Le RGPD instaure aussi dans la loi le droit à l’oubli : une entreprise devra effacer les données concernant un citoyen européen dès que celui-ci le demande .

La majorité numérique, c’est-à-dire l’âge à partir duquel un mineur peut s’inscrire sur les réseaux sociaux et donner son consentement au traitement de ses données personnelles sans l’autorisation de ses parents, a été fixée à 15 ans par l’Assemblée.

· Pour les entreprises :

Le RGPD entend responsabiliser les entreprises. Jusqu’ici, en France, elles devaient déclarer préalablement tout traitement de données personnelles mis en oeuvre. Cette formalité disparaît.

Mais les sociétés devront tenir en interne un registre des traitements de données personnelles dans lequel elles indiqueront la finalité de chaque collecte de données et le nom d’un responsable.

Pour chaque processus de traitement des données, elles devront mener une étude d’impact pour s’assurer qu’elles mesurent bien les risques vis-à-vis de la vie privée des citoyens européens concernés. Les garde-fous, notamment en matière de cybersécurité des données personnelles, devront être précisés.

En cas d’infraction à l’une de ces mesures ou au cas où des données personnelles se retrouveraient par mégarde dans la nature, les sociétés s’exposeront à des sanctions plus lourdes. Jusqu’ici limitée à 3 millions d’euros en France, l’amende pour non-respect du RGPD peut grimper jusqu’à 4 % du chiffre d’affaires mondial de l’entreprise contrevenante. Soit des centaines de millions d’euros potentiels pour les plus grosses d’entre elles. Les citoyens pourront mener des actions de groupe contre une société qui ne respecte pas le RGPD. En France, ils devront passer par une association de consommateurs.

Le RGPD est-il si révolutionnaire ?

Pionnière de la protection des données personnelles, la France avait déjà intégré nombre de points clefs du RGPD dans sa propre loi .

Par exemple, la loi de 1978 oblige déjà, sauf exception, une entreprise à obtenir le consentement de la personne dont elle voudrait pouvoir collecter les données.
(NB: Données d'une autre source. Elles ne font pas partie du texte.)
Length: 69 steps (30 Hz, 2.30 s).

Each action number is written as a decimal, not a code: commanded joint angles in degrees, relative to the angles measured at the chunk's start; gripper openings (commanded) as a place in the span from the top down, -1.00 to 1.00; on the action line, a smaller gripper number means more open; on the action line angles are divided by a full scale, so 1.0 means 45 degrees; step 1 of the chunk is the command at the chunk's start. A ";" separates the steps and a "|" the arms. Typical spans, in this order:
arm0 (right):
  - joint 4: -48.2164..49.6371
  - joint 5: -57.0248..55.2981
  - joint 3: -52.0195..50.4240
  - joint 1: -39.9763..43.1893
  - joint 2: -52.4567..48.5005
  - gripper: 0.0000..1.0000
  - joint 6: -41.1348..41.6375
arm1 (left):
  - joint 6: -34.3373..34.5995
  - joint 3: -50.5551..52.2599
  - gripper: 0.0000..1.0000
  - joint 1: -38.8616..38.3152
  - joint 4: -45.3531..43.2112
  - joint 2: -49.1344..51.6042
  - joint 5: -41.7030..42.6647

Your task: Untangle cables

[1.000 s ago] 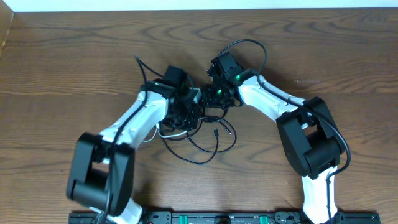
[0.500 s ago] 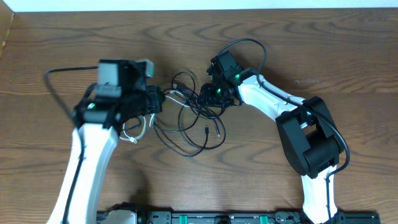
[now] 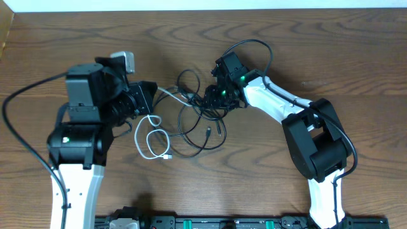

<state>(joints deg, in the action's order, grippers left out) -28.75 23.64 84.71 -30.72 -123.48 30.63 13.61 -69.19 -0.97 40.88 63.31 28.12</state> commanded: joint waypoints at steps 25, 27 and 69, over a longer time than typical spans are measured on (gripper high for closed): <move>-0.0185 -0.1132 -0.0301 0.0141 -0.1020 -0.10 0.0087 | -0.4070 -0.1569 0.26 -0.1462 0.4639 0.4187 0.0850; -0.0180 -0.1132 -0.0301 0.0141 -0.1020 -0.10 0.0087 | -0.4556 -0.0801 0.27 -0.1807 0.4488 0.4226 0.0860; -0.0136 -0.1132 -0.0301 0.0141 -0.1020 -0.18 0.0087 | -0.0413 0.6523 0.35 -0.3662 -0.9394 0.5819 -0.0078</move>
<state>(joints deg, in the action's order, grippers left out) -28.34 23.99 85.30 -30.46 -124.07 30.83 11.14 -39.77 -17.47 -1.28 89.06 28.45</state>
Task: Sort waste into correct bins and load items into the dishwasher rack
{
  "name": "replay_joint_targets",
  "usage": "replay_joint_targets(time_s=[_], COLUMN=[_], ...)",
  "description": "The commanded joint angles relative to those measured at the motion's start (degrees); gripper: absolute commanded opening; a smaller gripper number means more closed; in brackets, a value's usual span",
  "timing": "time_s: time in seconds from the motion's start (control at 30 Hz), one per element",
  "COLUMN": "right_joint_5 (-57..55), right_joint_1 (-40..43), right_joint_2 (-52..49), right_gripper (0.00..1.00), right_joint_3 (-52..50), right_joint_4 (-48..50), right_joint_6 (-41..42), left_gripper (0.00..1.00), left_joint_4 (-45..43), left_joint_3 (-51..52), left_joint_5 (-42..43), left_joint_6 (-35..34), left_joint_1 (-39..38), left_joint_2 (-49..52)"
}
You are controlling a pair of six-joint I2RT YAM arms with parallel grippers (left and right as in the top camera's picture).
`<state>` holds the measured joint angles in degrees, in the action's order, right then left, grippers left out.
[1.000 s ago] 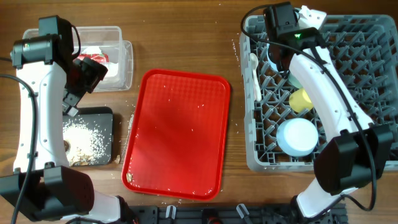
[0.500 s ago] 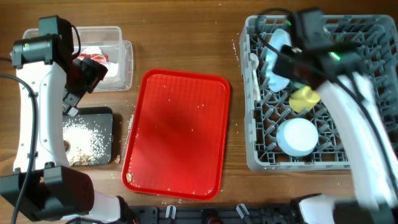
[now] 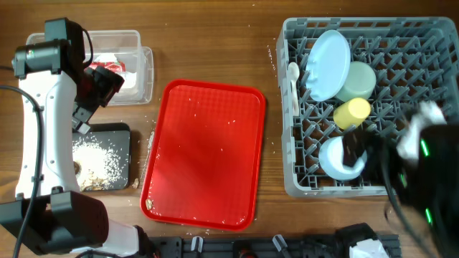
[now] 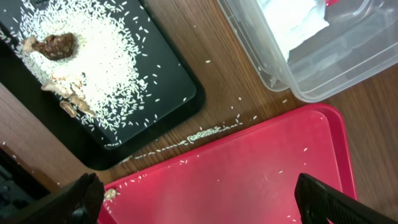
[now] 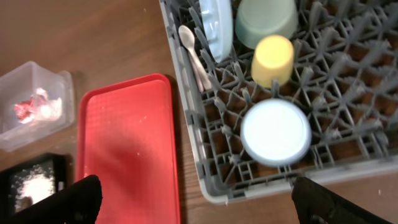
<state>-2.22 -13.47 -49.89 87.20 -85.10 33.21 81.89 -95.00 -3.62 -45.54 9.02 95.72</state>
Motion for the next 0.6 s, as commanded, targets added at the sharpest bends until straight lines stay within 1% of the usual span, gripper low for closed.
replay_joint_targets(time_s=[0.0,0.07,0.1,0.2,0.27,0.4,0.5,0.57], right_joint_5=[1.3,1.3,1.2,0.9,1.0,-2.7,-4.2,-3.9], right_joint_1=[-0.2,-0.2,-0.2,-0.2,-0.2,-0.2,-0.2,-0.2], right_joint_2=[10.9,16.1,17.3,19.2,19.1,19.1,19.1,19.5], right_gripper=[1.00,1.00,1.00,1.00,1.00,1.00,1.00,1.00], right_joint_3=[-7.1,-10.0,-10.5,-10.7,-10.7,-10.7,-10.8,-12.3], right_joint_4=[-0.6,-2.7,-3.5,-7.0,-7.0,-6.8,-3.2,2.6], right_joint_6=[9.3,19.1,21.8,22.9,22.3,21.1,14.2,8.9], left_gripper=[1.00,1.00,1.00,1.00,1.00,1.00,1.00,1.00], left_joint_4=[0.0,0.0,0.0,0.0,0.0,0.0,0.0,0.0], left_joint_3=[-0.2,-0.2,-0.2,-0.2,-0.2,-0.2,-0.2,-0.2], left_joint_5=[-0.8,-0.8,-0.8,-0.8,-0.8,-0.8,-0.8,-0.8], left_joint_6=[0.1,0.1,0.1,0.1,0.1,0.1,0.1,0.1], left_joint_1=[0.3,0.3,0.3,0.3,0.3,0.3,0.3,0.3], left_joint_2=[0.0,0.0,0.0,0.0,0.0,0.0,0.0,0.0])
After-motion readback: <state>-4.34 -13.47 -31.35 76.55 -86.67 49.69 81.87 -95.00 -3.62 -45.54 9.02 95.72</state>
C’est un élément central du texte européen.

Sur ce point, la force du RGPD en France sera d’alourdir significativement les sanctions. La crainte de l’amende a déjà poussé beaucoup d’entreprises à faire évoluer leur pratique.

Combien va coûter la mise en conformité avec le RGPD ?
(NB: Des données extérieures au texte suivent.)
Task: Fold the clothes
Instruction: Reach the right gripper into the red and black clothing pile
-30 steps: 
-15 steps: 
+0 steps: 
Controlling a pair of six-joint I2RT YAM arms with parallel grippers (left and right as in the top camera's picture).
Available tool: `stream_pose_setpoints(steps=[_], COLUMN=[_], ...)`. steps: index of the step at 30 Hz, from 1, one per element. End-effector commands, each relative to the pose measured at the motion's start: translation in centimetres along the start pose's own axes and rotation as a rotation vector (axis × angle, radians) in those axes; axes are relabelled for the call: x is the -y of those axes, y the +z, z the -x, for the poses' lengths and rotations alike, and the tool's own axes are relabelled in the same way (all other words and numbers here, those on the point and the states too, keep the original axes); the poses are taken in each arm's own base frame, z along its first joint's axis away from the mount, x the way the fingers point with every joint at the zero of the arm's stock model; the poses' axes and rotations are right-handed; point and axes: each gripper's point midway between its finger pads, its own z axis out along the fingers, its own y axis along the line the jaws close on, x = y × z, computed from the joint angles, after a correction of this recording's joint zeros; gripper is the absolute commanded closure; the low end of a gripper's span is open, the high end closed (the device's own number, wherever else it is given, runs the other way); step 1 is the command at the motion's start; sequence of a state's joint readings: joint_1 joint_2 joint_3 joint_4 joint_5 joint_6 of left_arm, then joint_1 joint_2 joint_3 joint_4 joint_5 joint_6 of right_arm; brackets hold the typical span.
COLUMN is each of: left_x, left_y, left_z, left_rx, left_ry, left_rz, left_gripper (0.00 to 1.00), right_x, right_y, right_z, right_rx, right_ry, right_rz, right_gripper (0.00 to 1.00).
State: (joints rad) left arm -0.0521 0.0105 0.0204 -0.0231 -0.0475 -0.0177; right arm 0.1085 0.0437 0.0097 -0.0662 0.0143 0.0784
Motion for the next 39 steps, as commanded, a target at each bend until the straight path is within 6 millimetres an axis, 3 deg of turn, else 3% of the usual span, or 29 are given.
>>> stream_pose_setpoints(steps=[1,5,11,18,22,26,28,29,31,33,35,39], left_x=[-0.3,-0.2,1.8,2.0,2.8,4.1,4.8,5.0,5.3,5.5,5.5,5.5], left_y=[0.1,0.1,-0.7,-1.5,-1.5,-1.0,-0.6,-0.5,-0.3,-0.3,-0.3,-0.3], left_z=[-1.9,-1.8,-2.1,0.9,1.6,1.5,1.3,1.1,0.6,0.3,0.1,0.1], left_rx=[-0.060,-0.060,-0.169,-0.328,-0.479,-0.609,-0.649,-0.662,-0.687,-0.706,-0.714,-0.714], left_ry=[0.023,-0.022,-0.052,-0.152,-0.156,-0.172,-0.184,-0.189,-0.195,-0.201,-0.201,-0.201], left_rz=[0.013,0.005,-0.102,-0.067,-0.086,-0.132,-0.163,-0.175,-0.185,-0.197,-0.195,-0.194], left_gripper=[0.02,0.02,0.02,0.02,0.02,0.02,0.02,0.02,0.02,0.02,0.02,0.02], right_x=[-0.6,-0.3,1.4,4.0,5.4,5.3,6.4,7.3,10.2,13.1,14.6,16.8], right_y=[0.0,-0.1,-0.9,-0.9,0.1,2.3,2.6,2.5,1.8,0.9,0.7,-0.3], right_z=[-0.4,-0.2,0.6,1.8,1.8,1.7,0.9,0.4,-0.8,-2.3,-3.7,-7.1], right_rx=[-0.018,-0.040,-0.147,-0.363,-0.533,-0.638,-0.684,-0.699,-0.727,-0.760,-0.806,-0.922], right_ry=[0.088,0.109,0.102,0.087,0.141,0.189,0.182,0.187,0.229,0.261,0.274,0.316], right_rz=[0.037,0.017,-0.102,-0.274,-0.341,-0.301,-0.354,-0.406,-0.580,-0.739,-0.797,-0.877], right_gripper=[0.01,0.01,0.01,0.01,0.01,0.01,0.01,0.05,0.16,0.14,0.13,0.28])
Les études varient beaucoup. En mai dernier, le cabinet Sia Partners estimait la facture à 30 millions d’euros pour un groupe du CAC 40 . Pour une entreprise aux multiples activités et aux nombreuses filiales, Wavestone situait en août dernier le coût des programmes de mise en conformité RGDP dans une fourchette de 20 à 50 millions d’euros .
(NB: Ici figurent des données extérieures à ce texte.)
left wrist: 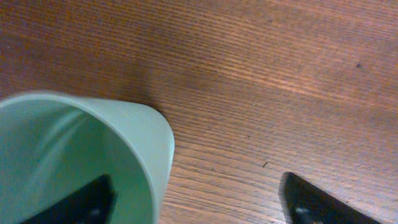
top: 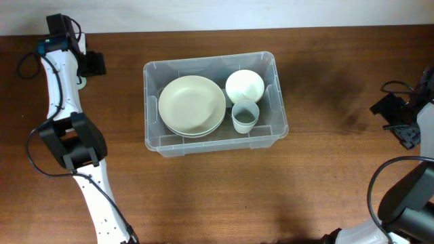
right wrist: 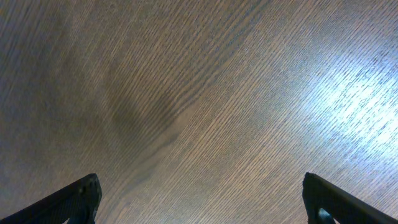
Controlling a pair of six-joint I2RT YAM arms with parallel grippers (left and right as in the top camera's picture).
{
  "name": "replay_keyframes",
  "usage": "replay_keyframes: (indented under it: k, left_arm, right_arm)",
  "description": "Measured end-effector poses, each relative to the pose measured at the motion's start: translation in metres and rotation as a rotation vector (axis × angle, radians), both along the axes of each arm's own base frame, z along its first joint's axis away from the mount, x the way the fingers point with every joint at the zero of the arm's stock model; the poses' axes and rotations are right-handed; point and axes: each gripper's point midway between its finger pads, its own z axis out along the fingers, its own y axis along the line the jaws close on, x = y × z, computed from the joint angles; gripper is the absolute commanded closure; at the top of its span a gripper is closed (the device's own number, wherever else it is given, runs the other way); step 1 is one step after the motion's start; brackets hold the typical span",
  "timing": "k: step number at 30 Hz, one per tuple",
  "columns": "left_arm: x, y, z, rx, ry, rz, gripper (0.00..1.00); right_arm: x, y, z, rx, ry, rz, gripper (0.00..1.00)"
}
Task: Pack container
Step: 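Grasp the rim of the pale green cup with the left gripper, then lift the pale green cup and carry it over the bin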
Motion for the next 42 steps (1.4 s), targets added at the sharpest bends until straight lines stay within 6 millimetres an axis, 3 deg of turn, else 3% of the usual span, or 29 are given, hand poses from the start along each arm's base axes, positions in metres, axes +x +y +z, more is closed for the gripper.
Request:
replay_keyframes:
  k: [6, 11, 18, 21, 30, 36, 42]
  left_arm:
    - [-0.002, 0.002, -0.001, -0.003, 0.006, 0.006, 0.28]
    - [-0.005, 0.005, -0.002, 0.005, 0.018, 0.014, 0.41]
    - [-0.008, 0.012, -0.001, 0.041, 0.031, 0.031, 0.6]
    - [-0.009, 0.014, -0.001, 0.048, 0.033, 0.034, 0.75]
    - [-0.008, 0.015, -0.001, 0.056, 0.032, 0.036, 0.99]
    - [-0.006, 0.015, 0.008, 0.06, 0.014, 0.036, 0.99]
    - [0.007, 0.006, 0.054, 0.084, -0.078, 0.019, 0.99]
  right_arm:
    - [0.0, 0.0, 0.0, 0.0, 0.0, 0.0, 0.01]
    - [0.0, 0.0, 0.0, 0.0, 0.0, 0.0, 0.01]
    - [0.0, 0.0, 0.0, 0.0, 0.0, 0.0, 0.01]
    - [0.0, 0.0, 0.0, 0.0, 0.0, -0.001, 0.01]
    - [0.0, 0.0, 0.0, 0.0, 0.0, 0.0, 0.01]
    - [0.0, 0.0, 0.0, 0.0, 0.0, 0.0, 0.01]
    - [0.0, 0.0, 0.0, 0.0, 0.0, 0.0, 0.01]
Ces programmes mobilisent plusieurs dizaines d’équivalent temps plein. Côté PME, les professionnels évoquent des montants en milliers d’euros.

Comment se préparer au RGPD ?

La date du 25 mai approchant, il est déjà urgent de commencer à s’y préparer pour ceux qui ne l’ont pas fait .

Première étape : se connaître. Les entreprises doivent répertorier tous leurs fichiers contenant des données personnelles et se demander si elles en ont toujours besoin et si le consentement des citoyens concernés a été obtenu dans les règles.

Dès le début de la démarche de conformité, la Commission nationale de l’informatique et des libertés (CNIL) peut aider. Le régulateur sort de son rôle de gendarme pour endosser celui de conseiller.

Obligatoire pour les grandes entreprises technologiques, mais vivement recommandée pour les autres, la nomination d’un délégué à la protection des données personnelles permettra de fluidifier les relations entre l’entreprise et le régulateur.

Pour les entreprises les plus technologiques, un travail informatique doit aussi être mené pour permettre les nouveaux droits à la portabilité et à l’oubli.